> [YOUR INSTRUCTIONS] The answer should be each line from the entries below that has the word "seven" in it.

> [EXERCISE MATERIALS]
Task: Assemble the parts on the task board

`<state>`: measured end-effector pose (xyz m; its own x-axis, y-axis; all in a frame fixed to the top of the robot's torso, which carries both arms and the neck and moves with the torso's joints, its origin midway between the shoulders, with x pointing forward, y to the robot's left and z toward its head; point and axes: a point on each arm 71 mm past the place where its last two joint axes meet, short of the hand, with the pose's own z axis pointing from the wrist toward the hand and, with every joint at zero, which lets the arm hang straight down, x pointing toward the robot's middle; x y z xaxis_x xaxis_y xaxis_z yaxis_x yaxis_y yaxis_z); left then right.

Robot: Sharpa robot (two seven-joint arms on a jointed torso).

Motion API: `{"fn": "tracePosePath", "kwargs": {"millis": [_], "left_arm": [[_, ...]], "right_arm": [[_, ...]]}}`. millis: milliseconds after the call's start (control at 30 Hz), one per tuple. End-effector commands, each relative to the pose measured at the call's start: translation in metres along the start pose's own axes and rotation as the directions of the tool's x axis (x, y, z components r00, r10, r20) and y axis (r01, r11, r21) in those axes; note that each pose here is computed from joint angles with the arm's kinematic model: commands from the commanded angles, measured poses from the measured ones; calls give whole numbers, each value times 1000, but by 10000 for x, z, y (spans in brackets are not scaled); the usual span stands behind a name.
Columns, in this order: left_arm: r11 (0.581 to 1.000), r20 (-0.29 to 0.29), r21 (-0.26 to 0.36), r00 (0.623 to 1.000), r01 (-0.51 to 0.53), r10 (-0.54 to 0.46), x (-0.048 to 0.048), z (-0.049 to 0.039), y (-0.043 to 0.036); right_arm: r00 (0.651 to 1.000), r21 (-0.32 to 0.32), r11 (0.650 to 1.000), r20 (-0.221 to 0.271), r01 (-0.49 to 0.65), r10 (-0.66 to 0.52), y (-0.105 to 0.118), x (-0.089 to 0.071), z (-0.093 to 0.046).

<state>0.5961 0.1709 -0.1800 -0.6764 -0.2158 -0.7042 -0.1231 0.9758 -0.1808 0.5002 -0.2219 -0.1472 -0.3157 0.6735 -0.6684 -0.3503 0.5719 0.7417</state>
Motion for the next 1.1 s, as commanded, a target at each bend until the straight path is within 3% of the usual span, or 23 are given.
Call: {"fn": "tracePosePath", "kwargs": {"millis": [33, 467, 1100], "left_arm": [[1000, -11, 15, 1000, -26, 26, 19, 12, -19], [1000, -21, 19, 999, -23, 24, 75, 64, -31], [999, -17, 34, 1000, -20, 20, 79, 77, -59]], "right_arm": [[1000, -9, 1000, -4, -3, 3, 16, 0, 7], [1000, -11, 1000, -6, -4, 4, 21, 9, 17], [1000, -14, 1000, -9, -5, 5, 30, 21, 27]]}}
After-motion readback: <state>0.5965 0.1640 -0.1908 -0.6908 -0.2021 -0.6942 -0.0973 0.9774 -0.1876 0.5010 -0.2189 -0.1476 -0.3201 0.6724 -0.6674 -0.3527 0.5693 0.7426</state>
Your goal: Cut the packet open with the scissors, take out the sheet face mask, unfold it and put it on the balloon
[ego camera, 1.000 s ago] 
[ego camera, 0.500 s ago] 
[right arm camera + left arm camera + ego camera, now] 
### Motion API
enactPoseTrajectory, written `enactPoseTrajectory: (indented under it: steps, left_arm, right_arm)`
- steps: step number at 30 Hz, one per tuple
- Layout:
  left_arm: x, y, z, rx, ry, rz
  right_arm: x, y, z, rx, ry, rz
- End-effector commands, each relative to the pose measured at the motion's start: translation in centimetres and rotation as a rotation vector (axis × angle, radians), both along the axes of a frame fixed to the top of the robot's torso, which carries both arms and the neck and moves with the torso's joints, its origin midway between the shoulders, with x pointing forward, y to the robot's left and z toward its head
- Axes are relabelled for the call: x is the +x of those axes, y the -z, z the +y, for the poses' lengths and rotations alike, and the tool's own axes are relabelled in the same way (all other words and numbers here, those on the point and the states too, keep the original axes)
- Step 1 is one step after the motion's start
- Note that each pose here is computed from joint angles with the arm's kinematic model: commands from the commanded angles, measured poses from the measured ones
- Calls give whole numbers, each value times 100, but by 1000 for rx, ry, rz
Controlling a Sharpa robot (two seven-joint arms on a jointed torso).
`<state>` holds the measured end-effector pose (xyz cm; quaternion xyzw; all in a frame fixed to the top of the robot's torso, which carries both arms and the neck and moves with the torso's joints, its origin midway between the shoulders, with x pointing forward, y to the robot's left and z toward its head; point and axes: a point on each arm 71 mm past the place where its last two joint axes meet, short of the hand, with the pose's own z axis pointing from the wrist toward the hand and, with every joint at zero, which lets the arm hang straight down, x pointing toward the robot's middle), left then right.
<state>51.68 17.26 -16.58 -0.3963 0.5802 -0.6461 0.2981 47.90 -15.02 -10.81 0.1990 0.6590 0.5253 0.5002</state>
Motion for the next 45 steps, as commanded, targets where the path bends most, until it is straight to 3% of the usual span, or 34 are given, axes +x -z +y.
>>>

> [EXERCISE RESPONSE]
Robot: Sharpa robot (two seven-joint arms on a jointed torso).
Controlling a Sharpa robot (two seven-joint arms on a jointed torso).

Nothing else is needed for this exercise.